L’acharnement contre Wiam Berhouma, la prof qui avait interpellé Finkielkraut, continue
On croyait qu'avec le temps, l'histoire remonte au jeudi 21 janvier, les choses finiraient par se calmer. L'acharnement continue: après les réseaux sociaux, les médias, les lettres de menaces, c'est au tour du syndicat FO de s'attaquer à Wiam Berhouma, prof d'anglais de 26 ans qui enseigne à Noisy-le-Sec et qui s'était fait connaître pour avoir interpellé frontalement Alain Finkielkraut dans l'émission Des Paroles et des Actes, diffusée sur France 2 et présentée par David Pujadas.

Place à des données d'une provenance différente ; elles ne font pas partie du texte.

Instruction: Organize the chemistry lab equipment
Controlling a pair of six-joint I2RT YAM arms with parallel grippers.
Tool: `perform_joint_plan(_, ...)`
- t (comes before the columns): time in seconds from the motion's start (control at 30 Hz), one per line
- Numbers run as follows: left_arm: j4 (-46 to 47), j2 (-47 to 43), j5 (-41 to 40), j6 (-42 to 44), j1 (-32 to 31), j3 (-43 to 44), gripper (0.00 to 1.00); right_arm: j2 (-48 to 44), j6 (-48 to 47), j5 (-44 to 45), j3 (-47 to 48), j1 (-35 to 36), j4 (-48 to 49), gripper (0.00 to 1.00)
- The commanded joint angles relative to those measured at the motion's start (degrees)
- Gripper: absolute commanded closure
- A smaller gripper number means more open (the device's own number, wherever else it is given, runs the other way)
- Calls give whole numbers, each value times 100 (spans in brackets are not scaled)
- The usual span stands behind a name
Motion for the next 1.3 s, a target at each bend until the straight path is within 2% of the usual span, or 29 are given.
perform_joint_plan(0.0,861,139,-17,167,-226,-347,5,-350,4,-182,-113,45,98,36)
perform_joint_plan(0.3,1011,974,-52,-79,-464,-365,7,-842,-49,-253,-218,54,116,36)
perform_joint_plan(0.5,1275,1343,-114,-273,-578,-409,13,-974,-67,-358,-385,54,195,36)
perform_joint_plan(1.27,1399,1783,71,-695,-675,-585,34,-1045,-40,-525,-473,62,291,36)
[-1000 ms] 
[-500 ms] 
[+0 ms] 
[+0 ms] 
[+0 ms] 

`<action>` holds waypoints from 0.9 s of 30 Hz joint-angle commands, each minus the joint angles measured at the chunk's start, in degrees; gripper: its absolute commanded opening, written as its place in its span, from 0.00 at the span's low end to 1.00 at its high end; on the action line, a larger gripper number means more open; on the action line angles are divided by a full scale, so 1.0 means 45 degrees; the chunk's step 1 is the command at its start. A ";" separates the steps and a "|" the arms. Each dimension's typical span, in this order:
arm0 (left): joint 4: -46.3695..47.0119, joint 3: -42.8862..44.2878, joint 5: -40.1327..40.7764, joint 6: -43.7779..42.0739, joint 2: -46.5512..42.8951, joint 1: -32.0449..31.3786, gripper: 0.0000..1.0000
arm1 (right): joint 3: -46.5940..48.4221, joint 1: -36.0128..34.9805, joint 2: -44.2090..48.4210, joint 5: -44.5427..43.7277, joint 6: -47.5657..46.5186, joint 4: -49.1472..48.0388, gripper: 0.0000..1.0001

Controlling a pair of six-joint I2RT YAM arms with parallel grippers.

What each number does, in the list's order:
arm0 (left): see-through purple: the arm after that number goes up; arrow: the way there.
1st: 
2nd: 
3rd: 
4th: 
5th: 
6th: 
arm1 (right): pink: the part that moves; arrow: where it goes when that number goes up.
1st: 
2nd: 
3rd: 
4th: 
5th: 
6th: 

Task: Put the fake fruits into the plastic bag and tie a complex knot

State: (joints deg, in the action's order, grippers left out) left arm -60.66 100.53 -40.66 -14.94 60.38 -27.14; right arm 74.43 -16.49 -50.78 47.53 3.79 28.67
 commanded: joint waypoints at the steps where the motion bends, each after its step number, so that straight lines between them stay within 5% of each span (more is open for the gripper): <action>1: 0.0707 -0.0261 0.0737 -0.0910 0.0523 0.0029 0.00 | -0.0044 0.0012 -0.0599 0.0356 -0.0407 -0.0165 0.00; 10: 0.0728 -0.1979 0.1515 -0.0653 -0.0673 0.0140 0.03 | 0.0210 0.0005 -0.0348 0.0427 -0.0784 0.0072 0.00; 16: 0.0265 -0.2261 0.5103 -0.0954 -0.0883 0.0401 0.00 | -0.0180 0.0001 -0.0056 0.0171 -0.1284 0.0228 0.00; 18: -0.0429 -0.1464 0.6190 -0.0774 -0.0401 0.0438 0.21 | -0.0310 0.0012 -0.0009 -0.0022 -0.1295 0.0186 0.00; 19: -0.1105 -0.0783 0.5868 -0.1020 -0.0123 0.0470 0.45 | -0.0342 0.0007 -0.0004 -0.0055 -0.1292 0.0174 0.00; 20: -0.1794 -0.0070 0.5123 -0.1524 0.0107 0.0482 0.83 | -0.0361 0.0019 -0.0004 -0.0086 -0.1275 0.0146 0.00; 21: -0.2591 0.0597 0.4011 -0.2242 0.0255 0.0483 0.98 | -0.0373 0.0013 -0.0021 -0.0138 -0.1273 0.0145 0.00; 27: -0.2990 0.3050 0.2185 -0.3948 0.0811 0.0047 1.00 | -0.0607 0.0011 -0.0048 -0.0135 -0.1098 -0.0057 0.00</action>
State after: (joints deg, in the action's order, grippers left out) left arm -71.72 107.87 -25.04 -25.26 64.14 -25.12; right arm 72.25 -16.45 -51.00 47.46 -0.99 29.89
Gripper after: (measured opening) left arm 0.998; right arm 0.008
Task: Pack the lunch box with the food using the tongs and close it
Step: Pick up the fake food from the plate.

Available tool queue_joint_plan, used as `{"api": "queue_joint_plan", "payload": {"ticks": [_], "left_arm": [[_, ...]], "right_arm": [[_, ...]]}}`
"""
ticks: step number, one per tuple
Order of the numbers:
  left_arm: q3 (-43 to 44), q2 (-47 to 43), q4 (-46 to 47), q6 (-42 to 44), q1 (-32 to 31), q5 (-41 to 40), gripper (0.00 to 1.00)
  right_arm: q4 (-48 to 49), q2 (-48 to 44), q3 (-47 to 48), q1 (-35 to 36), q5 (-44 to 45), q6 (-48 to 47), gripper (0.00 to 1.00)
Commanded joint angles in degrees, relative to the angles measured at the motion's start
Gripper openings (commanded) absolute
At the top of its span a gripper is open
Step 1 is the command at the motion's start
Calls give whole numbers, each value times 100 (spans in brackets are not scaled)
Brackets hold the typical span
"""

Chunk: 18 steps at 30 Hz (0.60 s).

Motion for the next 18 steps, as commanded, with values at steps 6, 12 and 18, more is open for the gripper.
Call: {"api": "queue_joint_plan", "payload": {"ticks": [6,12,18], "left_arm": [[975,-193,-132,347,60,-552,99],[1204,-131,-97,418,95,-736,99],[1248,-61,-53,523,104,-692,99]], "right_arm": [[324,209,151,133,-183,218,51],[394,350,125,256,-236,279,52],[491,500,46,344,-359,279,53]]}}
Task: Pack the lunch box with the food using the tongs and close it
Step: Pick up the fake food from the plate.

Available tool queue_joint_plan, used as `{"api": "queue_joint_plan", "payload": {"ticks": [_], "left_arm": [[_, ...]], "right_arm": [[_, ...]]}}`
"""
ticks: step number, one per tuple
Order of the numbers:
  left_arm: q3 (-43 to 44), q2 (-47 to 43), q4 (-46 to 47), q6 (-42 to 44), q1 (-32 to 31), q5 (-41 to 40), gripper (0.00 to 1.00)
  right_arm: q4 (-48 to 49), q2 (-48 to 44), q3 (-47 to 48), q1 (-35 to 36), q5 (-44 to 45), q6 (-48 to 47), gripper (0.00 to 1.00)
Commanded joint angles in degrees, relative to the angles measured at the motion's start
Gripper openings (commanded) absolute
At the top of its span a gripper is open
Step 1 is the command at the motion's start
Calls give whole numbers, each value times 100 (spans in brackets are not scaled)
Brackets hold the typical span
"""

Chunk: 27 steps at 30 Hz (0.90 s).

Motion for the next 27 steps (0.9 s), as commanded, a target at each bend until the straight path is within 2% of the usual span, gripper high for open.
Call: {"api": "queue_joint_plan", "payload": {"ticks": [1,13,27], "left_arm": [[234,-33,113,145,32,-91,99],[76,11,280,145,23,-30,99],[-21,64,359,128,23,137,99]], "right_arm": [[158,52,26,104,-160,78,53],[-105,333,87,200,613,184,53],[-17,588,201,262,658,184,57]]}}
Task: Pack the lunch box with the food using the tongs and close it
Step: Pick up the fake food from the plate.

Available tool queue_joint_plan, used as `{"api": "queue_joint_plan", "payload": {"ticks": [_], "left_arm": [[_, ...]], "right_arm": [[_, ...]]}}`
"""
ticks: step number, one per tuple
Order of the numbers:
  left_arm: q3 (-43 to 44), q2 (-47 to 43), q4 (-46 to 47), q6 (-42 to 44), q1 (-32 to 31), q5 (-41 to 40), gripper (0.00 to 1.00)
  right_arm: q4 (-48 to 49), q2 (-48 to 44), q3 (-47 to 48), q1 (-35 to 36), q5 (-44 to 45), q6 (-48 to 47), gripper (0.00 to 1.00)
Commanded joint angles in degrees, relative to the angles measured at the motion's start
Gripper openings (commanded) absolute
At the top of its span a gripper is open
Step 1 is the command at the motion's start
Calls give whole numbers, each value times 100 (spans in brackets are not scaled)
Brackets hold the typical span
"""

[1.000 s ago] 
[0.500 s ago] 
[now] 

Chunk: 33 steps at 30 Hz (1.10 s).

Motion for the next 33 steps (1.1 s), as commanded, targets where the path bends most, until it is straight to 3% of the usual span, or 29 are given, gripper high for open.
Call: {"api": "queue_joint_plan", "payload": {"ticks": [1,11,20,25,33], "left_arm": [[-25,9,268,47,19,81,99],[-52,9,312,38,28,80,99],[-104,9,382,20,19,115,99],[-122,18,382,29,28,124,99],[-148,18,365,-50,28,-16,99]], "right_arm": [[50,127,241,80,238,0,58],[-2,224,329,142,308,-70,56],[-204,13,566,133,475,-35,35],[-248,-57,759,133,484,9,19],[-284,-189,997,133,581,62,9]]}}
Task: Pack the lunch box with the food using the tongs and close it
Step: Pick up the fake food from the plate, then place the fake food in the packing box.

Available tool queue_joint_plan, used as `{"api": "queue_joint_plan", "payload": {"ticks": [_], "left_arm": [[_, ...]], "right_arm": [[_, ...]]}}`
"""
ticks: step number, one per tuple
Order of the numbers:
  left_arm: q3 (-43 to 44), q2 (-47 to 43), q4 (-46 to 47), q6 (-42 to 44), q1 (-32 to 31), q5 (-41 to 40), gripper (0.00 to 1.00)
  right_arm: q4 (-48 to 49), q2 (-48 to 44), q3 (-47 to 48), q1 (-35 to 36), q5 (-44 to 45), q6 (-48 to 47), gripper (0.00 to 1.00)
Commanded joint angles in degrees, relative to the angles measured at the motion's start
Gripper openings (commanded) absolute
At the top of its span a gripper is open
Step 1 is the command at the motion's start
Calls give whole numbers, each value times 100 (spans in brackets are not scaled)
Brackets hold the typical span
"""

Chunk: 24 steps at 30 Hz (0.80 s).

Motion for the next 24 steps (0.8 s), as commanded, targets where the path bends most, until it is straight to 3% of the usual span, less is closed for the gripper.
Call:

Dans un communiqué rendu public ce lundi 1 février, FO France Télévision a exprimé "sa réprobation après le dérapage survenu le 21 janvier lors de l’émission "Des Paroles et Des Actes" (DPDA) qui contrevient à toutes les règles d’éthique professionnelle que France Télévisions s’est fixée".
Force Ouvrière, reprochant à David Pujadas son absence de réactivité. "Il n'est pas acceptable que, sur le plateau de l’émission de référence du service public, une invitée, Wiam Berhouma, puisse tenir durant près de dix minutes un discours manifestement militant et soigneusement appris, sans être véritablement recadrée par David Pujadas qui animait la soirée", dit le communiqué..
Force Ouvrière s’interroge également sur "les critères qui ont amené au choix de cette intervenante et souligne, au passage, le manque de transparence lors de sa présentation à l’antenne".
FO encore : "Il a en effet été indiqué au téléspectateur que cette jeune femme "n’appartenait à aucun parti" et qu’elle avait simplement figuré sur une "liste citoyenne". Cette dernière précision n’en était pas une, ou elle était alors fort imprécise. Wiam Berhouma est en réalité une militante active de la Marche des femmes pour la Dignité (Mafed) émanation directe du Parti des Indigènes de la République (PIR), connu pour ses positions qui sont, tout, sauf nuancées".
Le syndicat de journalistes, comme tous nos autres confrères d'ailleurs, n'a jamais cherché à joindre l'intéressée relayant juste les fausses informations relayées d'abord par le magazine Marianne et reprises en boucle.
Wiam Berhouma, que le Courrier de l’Atlas a contacté (la moindre des choses) au lendemain de l'émission, a pourtant affirmé qu'elle n'était en aucun cas proche du PIR. Quant au fait qu'elle ait participé à la Mafed, elle avait répondu alors : "Oui, j'ai participé à la Marche… comme des milliers d'autres citoyens. Comme certains élus de gauche aussi, comme ceux du Front de gauche ou d'Europe Écologie les Verts. Donc, si on suit le raisonnement de Marianne, eux aussi sont proches du PIR ? C'est ridicule. Je croyais qu'être journaliste, c'était vérifier l'information. Croiser ses sources. Ils auraient pu au moins m'appeler".
Cette affaire et la violence qui s'en découd nous indigne, mais elle nous montre que la liberté d’expression est encore une fois à géométrie variable dans notre pays. Wiam Berhouma a dit ce qu'elle pensait lors de cette émission. Qu'on soit d'accord ou pas avec ses propos, elle avait le droit de le faire. Comme d'autres l'ont fait par le passé.
Comme pour Laurence De Cock, professeure à Nanterre, et également invitée en janvier 2015 à débattre face à Alain Finkielkraut après les attentats : "cette affaire révèle vraiment le sexisme et le racisme latent de cette société". Confrontée elle-même à des attaques et menaces à la suite de son intervention, elle précise que cela n'a jamais atteint le niveau de ce que subit sa collègue Wiam Berhouma.
"La violence des réactions a empêché toute possibilité de débattre sur le fond ; il est apparemment inconcevable dans ce pays d'être jeune, femme, et musulmane et de pouvoir exprimer une position politique librement et publiquement. Quand sortira-t-on de ce mythe de la gentille "beurette" ? WB a brisé un tabou, c'est parfait, j'espère qu'elle continuera à le faire car l'idéologie nauséabonde véhiculée par l'académicien mérite qu'on y résiste".